O tempo é um espaço recheado de afazeres. O acúmulo de afazeres é o que chamamos de história. Várias histórias condensadas numa pessoa só é o que nomeamos como vida.
O tempo tem a função de marcar um antes e um depois. É sublime porque aponta para finitude das coisas; passa para apressar as histórias. Suas marcas são indeléveis.
Por si só, o tempo não sabe de nada; é acéfalo. Porém, funciona obsessivamente pontual, é imbatível.
Ninguém consegue segurá-lo, nem mesmo a morte. Sim, pois ele passa independentemente de nosso querer, parece funcionar com forças ocultas.
Com ele escrevemos o ontem, o hoje e o amanhã. Às vezes mostra-se cruel, outras gentil. Ora rasga e tritura, ora é o bálsamo para as feridas.
O tempo para os amantes é pequeno; para o sofredor, imenso; para o melancólico, tedioso. Para a criança, imperceptível, para o jovem é eterno, para o adulto, produtivo e para o velho ele é o instante.
Na realidade, somos nós que nos utilizamos do tempo e não ao contrário.
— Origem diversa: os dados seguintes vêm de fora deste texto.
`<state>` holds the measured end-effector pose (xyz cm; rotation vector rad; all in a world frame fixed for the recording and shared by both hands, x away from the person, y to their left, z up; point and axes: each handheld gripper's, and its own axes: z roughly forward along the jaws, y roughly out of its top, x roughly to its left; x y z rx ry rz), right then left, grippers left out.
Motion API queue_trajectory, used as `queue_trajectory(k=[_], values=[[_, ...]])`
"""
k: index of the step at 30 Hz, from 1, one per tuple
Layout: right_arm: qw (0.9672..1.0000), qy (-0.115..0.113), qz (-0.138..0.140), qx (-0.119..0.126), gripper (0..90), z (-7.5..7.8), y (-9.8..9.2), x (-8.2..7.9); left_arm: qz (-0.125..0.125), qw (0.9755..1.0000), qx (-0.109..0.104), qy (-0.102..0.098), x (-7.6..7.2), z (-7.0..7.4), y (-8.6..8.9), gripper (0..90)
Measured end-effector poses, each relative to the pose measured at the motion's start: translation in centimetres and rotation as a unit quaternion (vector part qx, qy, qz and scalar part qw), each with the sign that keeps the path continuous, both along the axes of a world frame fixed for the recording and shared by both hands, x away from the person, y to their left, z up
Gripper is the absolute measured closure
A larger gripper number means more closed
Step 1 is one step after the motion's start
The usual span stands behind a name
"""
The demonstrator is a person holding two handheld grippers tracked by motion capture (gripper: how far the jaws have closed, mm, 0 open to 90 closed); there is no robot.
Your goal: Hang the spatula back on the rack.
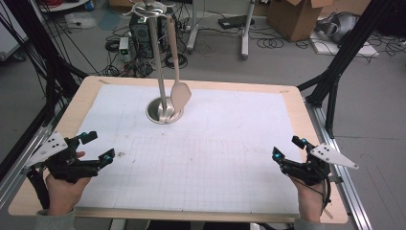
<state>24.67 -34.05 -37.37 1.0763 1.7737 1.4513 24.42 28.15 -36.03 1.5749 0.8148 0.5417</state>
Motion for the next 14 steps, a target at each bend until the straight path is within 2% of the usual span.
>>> queue_trajectory(k=[7, 10, 14], values=[[1.0000, -0.005, -0.007, 0.002, 15.9, -0.4, -0.6, -1.1, -0.001, 1.0000, 0.004, 0.004, 0.1, -0.3, -0.3, 7.4], [1.0000, -0.003, -0.008, -0.004, 15.9, -0.5, -0.8, -1.3, -0.004, 0.9999, 0.008, 0.006, 0.2, -0.4, -0.6, 7.4], [1.0000, 0.002, -0.005, 0.002, 15.9, -0.8, -0.9, -1.3, -0.006, 0.9999, 0.008, 0.006, 0.3, -0.4, -0.8, 7.4]])
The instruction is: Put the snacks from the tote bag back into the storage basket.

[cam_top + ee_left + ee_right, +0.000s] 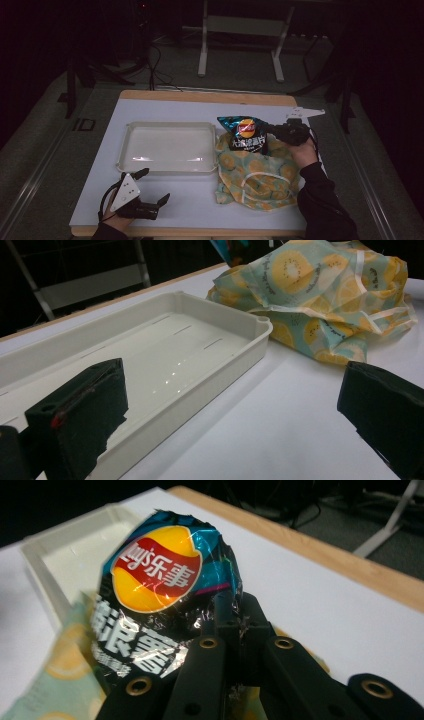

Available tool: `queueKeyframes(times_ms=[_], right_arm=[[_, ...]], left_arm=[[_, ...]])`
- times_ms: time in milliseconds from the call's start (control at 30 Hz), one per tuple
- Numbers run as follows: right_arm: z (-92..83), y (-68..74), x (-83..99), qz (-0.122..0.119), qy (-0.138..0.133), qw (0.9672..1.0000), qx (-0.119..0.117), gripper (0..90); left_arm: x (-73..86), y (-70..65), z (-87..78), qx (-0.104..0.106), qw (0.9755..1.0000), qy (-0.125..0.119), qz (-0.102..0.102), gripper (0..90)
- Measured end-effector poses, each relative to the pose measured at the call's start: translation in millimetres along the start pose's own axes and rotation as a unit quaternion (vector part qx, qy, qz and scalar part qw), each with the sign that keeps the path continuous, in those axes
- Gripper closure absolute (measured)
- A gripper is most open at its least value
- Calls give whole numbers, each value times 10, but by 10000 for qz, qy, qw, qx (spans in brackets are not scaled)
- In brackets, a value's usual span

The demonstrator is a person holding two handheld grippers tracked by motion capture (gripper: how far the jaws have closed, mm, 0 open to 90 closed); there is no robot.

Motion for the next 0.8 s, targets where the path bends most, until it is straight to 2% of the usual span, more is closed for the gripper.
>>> queueKeyframes(times_ms=[200,467,800], right_arm=[[-184,25,-177,-42,-188,9998,32,900],[-389,74,-455,-174,-446,9986,207,900],[-574,229,-795,-283,-750,9964,290,900]], left_arm=[[-4,-2,-3,-3,10000,-7,7,3],[7,0,2,10,10000,18,17,3],[1,-14,5,19,10000,19,33,3]])
Point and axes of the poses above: each handheld gripper's, and its own axes: z roughly forward along the jaws, x roughly out of its underside, y roughly to its left, the point moved 10 cm from there along z, roughly forward along the jaws, and after that the axes turned 12 degrees about z, right-handed, at the moved point
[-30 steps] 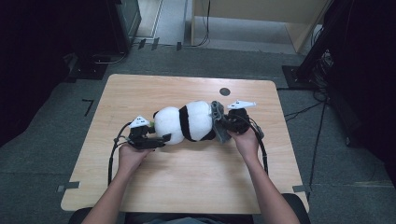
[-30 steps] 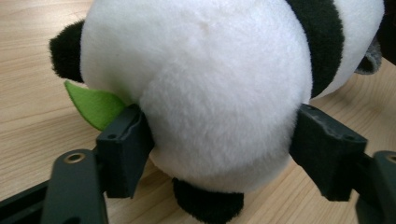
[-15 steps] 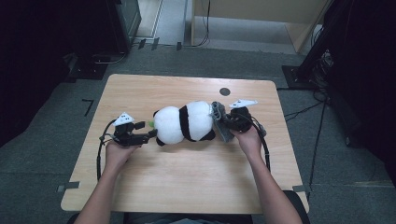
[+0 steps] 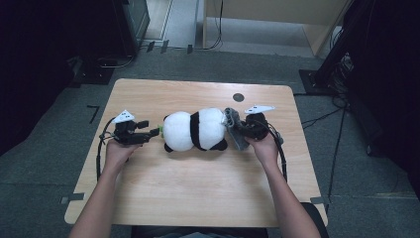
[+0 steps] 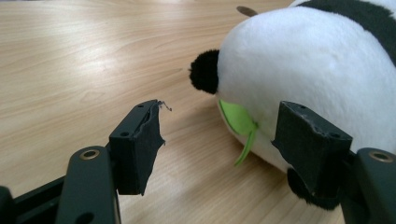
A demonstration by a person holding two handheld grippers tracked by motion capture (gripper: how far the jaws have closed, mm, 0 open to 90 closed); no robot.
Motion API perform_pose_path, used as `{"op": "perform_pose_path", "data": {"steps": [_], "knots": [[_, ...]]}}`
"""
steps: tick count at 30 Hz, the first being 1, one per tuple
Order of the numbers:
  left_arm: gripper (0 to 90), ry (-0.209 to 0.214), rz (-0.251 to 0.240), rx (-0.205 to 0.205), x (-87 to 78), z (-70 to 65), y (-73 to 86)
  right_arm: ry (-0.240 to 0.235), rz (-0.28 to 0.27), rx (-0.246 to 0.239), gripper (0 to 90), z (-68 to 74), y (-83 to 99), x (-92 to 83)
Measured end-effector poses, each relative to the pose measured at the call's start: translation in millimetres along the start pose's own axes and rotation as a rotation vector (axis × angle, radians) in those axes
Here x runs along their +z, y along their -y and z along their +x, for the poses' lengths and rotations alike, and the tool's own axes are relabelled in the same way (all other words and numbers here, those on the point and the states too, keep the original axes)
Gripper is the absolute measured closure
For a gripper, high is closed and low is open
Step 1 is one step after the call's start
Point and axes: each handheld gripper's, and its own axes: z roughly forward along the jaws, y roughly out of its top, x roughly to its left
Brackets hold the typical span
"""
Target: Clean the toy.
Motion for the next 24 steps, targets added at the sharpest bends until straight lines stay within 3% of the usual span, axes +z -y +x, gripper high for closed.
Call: {"op": "perform_pose_path", "data": {"steps": [2, 4, 7, 9, 14, 16, 17, 21, 24], "knots": [[31.0, 0.015, 0.016, 0.023, 7.5, -0.3, -1.1, -0.016, 0.001, 0.001, 76.8, 3.1, -0.2, 1.8], [33.3, 0.045, 0.026, 0.014, 14.3, -1.5, -1.3, -0.030, 0.006, 0.001, 76.8, 6.1, -0.3, 4.5], [37.4, 0.074, 0.005, -0.004, 17.6, -2.5, 0.8, -0.054, 0.011, -0.004, 77.3, 9.1, -0.5, 9.6], [39.0, 0.086, -0.002, 0.004, 18.0, -4.3, 3.1, -0.071, 0.015, -0.002, 78.0, 10.4, -1.2, 12.8], [38.3, 0.088, -0.013, 0.034, 16.4, -9.2, 9.4, -0.093, 0.020, -0.048, 78.7, 13.1, -7.2, 18.0], [31.8, 0.063, -0.023, 0.022, 18.5, -7.1, 11.4, -0.111, 0.017, -0.060, 79.1, 12.6, -9.3, 20.0], [29.5, 0.077, -0.031, 0.018, 18.7, -4.8, 13.1, -0.121, 0.022, -0.060, 79.1, 11.6, -10.3, 21.1], [29.4, 0.077, -0.072, 0.050, 21.7, -5.3, 15.8, -0.129, 0.019, -0.087, 79.2, 9.5, -11.6, 25.4], [34.8, 0.078, -0.075, 0.056, 20.7, -9.0, 15.4, -0.147, 0.014, -0.074, 79.2, 5.0, -10.1, 27.8]]}}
Há quem o drible, poucos numa população extensa, mas há! São pessoas iluminadas e desapegadas que conseguem transcender os parasitas da terra e cultuar a essência da vida. Para estes, o tempo é tão somente um detalhe.
Mas também há os que brigam com ele; para estes, o espelho é um tormento.
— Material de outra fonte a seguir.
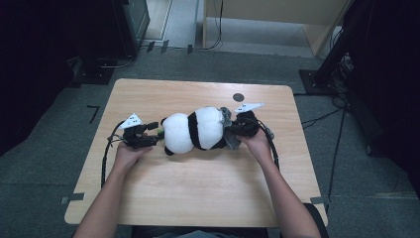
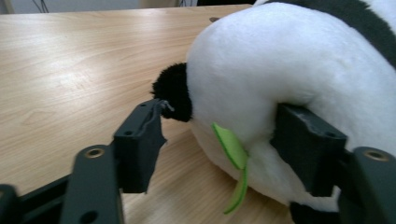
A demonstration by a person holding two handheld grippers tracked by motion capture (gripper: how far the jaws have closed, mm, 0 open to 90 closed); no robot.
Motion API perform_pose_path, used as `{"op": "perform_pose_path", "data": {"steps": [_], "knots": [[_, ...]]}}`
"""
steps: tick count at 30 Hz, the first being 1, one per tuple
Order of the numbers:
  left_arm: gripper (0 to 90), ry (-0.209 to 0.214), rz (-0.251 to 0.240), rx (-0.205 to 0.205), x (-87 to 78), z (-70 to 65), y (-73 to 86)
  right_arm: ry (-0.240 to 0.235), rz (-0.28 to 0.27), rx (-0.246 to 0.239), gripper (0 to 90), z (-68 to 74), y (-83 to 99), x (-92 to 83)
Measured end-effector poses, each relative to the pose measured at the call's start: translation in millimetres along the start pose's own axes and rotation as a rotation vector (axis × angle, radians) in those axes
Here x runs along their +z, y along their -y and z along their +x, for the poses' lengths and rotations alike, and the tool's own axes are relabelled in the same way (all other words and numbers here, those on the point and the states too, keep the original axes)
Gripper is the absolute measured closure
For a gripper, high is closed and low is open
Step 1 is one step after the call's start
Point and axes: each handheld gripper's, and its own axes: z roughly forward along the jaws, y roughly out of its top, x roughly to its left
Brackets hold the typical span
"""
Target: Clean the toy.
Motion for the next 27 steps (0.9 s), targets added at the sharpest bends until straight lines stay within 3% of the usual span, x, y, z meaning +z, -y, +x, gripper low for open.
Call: {"op": "perform_pose_path", "data": {"steps": [4, 8, 9, 11, 14, 18, 20, 22, 25, 27], "knots": [[39.2, 0.013, 0.029, 0.000, -3.3, -4.0, -0.4, -0.018, -0.009, -0.013, 79.2, -1.1, -0.7, -0.4], [39.3, 0.090, 0.071, 0.028, -5.6, -11.7, 2.4, 0.005, -0.004, -0.024, 79.3, -1.0, -11.3, -1.4], [38.2, 0.086, 0.071, 0.038, -6.1, -14.1, 2.9, 0.014, -0.016, -0.036, 79.3, -1.0, -12.2, -0.6], [37.2, 0.071, 0.054, 0.034, -6.8, -16.0, 3.0, 0.006, 0.016, -0.016, 79.3, -4.7, -15.1, 3.6], [31.4, 0.047, 0.019, 0.071, -4.6, -16.7, 5.2, -0.006, 0.022, -0.007, 79.4, -9.2, -17.3, 9.4], [26.9, 0.083, 0.008, 0.079, -1.6, -17.1, 7.8, -0.011, -0.003, -0.002, 79.3, -11.9, -17.7, 13.9], [20.5, 0.095, 0.009, 0.087, 0.5, -18.4, 8.3, -0.019, -0.020, 0.026, 79.4, -15.2, -16.5, 16.9], [15.7, 0.133, 0.012, 0.102, 2.8, -20.8, 9.3, -0.023, -0.039, 0.048, 79.6, -15.1, -15.6, 20.4], [12.4, 0.163, 0.016, 0.132, 6.1, -28.2, 8.4, -0.005, -0.047, 0.056, 79.8, -11.1, -16.9, 24.4], [12.4, 0.195, 0.016, 0.115, 9.1, -29.4, 8.9, 0.013, -0.050, 0.069, 79.9, -9.4, -17.1, 26.6]]}}
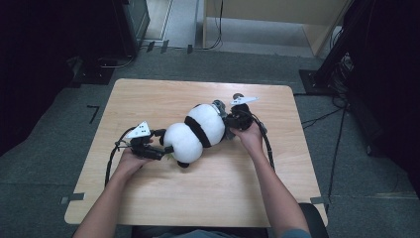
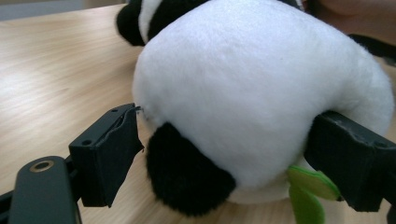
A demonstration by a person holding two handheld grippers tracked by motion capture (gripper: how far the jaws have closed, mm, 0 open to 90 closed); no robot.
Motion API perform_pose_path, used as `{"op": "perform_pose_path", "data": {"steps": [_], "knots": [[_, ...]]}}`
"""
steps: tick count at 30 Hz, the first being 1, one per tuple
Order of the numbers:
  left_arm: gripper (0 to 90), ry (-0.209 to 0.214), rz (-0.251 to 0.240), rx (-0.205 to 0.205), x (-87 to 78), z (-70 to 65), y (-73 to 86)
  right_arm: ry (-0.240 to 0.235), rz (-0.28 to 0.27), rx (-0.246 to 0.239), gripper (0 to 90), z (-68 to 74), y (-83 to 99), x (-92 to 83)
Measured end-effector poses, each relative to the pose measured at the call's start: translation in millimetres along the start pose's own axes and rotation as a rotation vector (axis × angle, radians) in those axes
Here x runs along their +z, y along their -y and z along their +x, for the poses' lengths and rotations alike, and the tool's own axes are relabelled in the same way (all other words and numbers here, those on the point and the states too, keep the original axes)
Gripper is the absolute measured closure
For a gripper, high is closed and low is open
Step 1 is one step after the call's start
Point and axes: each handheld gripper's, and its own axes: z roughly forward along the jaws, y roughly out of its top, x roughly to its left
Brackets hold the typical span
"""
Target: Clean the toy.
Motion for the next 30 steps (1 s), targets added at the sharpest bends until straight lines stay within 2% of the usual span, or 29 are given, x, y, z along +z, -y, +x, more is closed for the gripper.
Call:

De qualquer maneira, o tempo é o mesmo para todos nós. Por isso acaba sendo justo. A diferença fica por conta das escolhas que fizemos, da família onde nascemos, da sorte ou azar pelos quais fomos acometidos, das situações que enfrentamos e dos personagens inseridos e escolhidos para a história.
Enfim, com tudo isso e provavelmente muito mais, o tempo acaba sendo: um fazedor de ontens.